無宗教の墓 | 献花
宗教者を呼ぶ・呼ばないにかかわらず、故人の生前のビデオを流したり、オリジナルの祭壇にしたり、スナップ写真などを飾った思い出のコーナーを作るなど、形式は自由となっているのです。日本人にとっては冠婚葬祭の儀式的意味合いでしかなくても、外国人にとっては重要な心の問題となっているようです。海外に滞在する日本人が宗教を尋ねられたとき、実際は無宗教でも、仏教徒だ、という人もいるくらいなのです。無宗教葬を行いたい人は、お墓のあるお寺にも相談したほうが無難だと思います。
民営・公営の一般霊園に納骨するなら問題ないようです。散骨する人もいるのです。また、最近耳にする生前お別れ会も無宗教葬に含まれるのです。高齢になるにつれ友人に会う機会が少なくなり、皆が顔をそろえるのはお葬式の時ということも、そう珍しいことではなくなりつつあるのです。そのため、それならばいっそ、生きているうちにお別れ会を行い、亡くなっても葬式は行わないと考える人が増えてきているのです。世界にはキリスト教、仏教、イスラム教の三大宗教のほか、さまざまな宗教があり、それがそれぞれの国に住む人の生活や習慣に大きく影響しているのです。また、無宗教葬の場合は献花が多いのが特徴となっているのです。

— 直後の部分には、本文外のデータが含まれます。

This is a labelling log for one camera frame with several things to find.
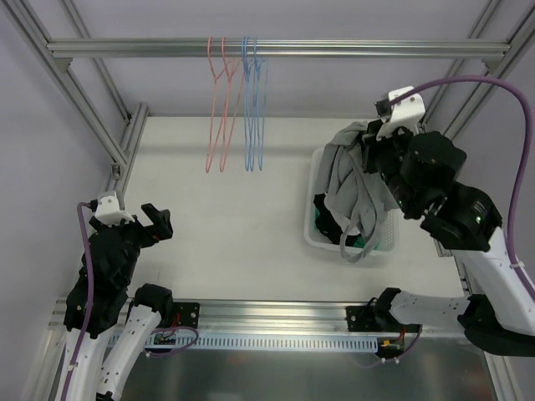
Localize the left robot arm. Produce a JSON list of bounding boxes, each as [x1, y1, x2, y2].
[[55, 197, 174, 400]]

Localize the white slotted cable duct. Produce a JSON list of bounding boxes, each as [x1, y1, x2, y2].
[[143, 330, 379, 353]]

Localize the green tank top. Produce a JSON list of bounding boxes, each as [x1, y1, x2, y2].
[[314, 209, 365, 249]]

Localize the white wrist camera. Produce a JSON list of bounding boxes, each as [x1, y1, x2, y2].
[[374, 86, 425, 141], [94, 190, 135, 226]]

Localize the grey tank top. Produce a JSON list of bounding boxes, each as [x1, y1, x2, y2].
[[314, 121, 397, 263]]

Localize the aluminium front frame rail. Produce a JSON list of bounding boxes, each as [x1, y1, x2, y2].
[[48, 294, 465, 333]]

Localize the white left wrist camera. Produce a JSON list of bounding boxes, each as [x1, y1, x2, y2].
[[94, 190, 135, 226]]

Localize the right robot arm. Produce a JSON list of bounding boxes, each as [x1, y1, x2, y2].
[[359, 119, 534, 357]]

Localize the aluminium right frame posts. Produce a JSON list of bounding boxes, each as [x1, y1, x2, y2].
[[395, 0, 535, 302]]

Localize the pink wire hanger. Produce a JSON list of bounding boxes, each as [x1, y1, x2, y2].
[[219, 37, 242, 172], [205, 37, 227, 174]]

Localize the light blue wire hanger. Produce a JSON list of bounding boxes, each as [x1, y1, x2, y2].
[[242, 37, 254, 172]]

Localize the aluminium frame posts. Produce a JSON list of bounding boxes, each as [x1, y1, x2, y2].
[[1, 1, 149, 194], [395, 0, 535, 302]]

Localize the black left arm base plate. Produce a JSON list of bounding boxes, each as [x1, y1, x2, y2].
[[170, 302, 201, 329]]

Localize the white plastic perforated basket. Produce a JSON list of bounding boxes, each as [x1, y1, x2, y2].
[[303, 147, 401, 256]]

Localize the aluminium top hanging rail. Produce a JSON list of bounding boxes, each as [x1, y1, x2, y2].
[[47, 37, 512, 60]]

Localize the aluminium left frame posts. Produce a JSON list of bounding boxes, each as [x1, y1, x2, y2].
[[1, 1, 149, 194]]

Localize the black tank top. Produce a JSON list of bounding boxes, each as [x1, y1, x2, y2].
[[313, 194, 365, 248]]

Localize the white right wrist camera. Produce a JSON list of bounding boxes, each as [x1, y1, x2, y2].
[[374, 86, 425, 141]]

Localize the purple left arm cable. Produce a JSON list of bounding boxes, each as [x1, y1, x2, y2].
[[58, 200, 200, 401]]

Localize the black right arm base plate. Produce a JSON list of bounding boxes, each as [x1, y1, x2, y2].
[[345, 305, 380, 332]]

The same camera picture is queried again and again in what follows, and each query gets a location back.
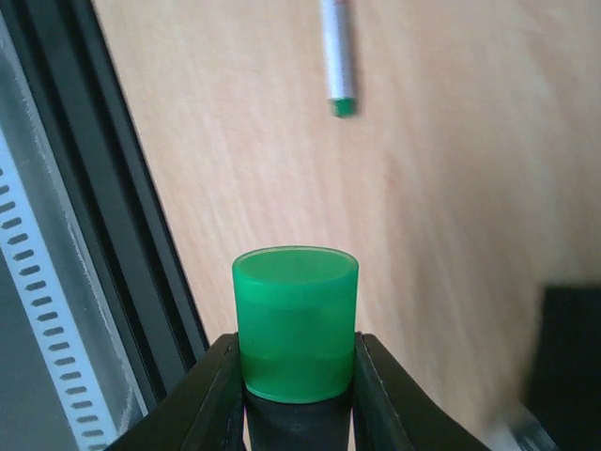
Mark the light blue cable duct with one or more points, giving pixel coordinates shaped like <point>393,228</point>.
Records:
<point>45,304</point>

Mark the green highlighter black body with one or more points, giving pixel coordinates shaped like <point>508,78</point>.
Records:
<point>296,313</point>

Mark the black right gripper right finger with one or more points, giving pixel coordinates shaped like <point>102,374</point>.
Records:
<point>392,412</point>

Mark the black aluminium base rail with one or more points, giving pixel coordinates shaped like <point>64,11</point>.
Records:
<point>71,76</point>

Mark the silver green pen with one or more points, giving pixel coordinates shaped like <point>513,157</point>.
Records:
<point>337,56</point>

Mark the black student backpack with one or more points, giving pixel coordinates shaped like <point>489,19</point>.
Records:
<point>564,386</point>

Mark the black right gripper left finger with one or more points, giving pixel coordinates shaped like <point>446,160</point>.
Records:
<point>204,412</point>

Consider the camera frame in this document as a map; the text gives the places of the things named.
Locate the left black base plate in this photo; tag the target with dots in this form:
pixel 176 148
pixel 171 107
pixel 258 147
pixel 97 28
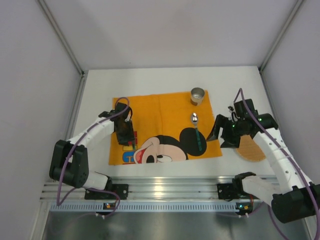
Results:
pixel 122 190

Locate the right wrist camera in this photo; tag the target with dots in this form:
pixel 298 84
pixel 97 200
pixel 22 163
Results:
pixel 232 111

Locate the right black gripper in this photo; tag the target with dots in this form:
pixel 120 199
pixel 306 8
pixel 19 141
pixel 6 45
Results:
pixel 227 130

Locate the round woven coaster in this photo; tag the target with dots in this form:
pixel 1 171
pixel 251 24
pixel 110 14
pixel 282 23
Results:
pixel 249 150

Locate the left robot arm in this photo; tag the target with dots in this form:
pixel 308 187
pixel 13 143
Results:
pixel 70 158

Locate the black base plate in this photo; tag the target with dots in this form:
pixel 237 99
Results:
pixel 122 190
pixel 228 192

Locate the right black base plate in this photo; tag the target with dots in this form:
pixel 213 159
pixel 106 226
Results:
pixel 228 192

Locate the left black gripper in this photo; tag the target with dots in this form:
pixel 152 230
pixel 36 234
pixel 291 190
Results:
pixel 125 136

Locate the metal cup with cork band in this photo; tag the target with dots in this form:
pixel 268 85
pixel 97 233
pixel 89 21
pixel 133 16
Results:
pixel 197 95

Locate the spoon with teal handle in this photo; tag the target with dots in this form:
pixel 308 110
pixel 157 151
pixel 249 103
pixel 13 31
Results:
pixel 194 120

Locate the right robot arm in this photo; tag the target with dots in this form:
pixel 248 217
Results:
pixel 296 196

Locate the aluminium rail frame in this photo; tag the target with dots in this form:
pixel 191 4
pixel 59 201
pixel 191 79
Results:
pixel 158 188

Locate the perforated cable duct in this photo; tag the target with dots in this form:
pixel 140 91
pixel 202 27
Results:
pixel 130 207

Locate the orange Mickey Mouse placemat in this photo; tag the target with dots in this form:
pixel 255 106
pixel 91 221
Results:
pixel 164 132

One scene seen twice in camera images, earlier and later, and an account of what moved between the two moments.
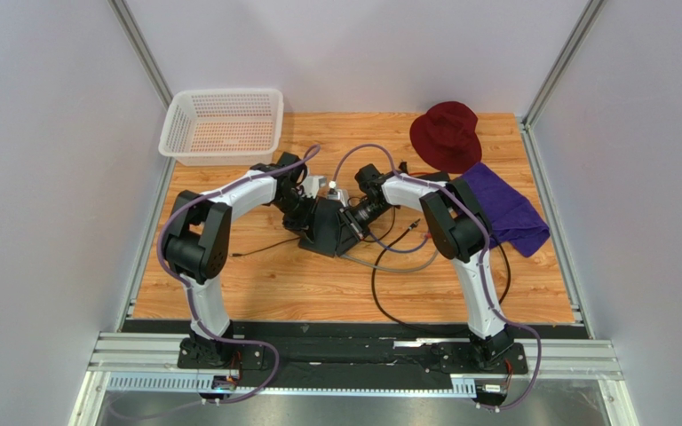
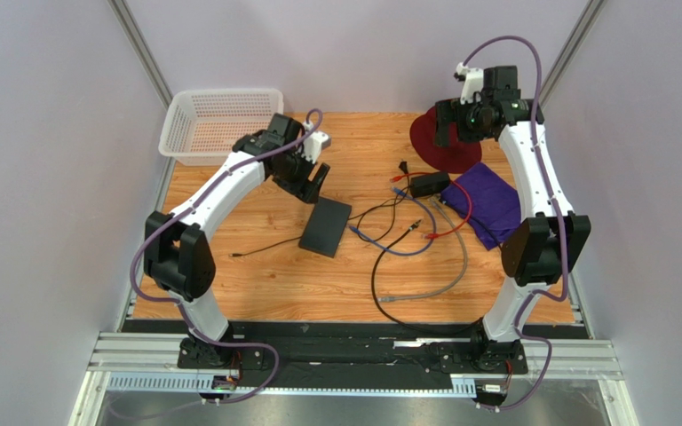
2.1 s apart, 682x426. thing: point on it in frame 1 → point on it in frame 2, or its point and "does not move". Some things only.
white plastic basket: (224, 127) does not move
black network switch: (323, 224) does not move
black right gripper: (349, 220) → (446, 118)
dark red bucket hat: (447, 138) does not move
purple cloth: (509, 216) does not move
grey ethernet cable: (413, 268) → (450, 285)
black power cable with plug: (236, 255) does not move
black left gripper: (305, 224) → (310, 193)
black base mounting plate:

一般にはキリスト教の献花を模しているのですが、中にはオアシスを用意し各自がそこに花を挿していくなど、様々な工夫が見られるのです。悪気はなくても、海外の教会で、仏教徒といいつつ結婚式を挙げるということは、まじめなキリスト教徒にとっては、信仰を踏みにじられたように感じる場合もあるのです。無宗教とは、概して特定の宗教を信仰しない、または信仰そのものを持たないという思想・立場を指しているのです。
しかし無宗教という言葉に対して人々が持つ印象や定義は曖昧である。宗教による食事の制限などの違いもよく言われるところなのです。イスラム教徒は豚を食べないため、食事をするのに豚骨スープなども厳禁、というような話はよく聞くのです。特定の宗教に参加していない・特定の信仰を持っていないことを指す場合もあれば、宗教に対し無条件に信頼を寄せる状態を論理的・倫理的に善しとしない価値観や思想を指す場合、あるいは積極的に神や宗教・信仰を否定する立場や思想を指す場合まで、その言葉の意味する範囲は非常に広いのです。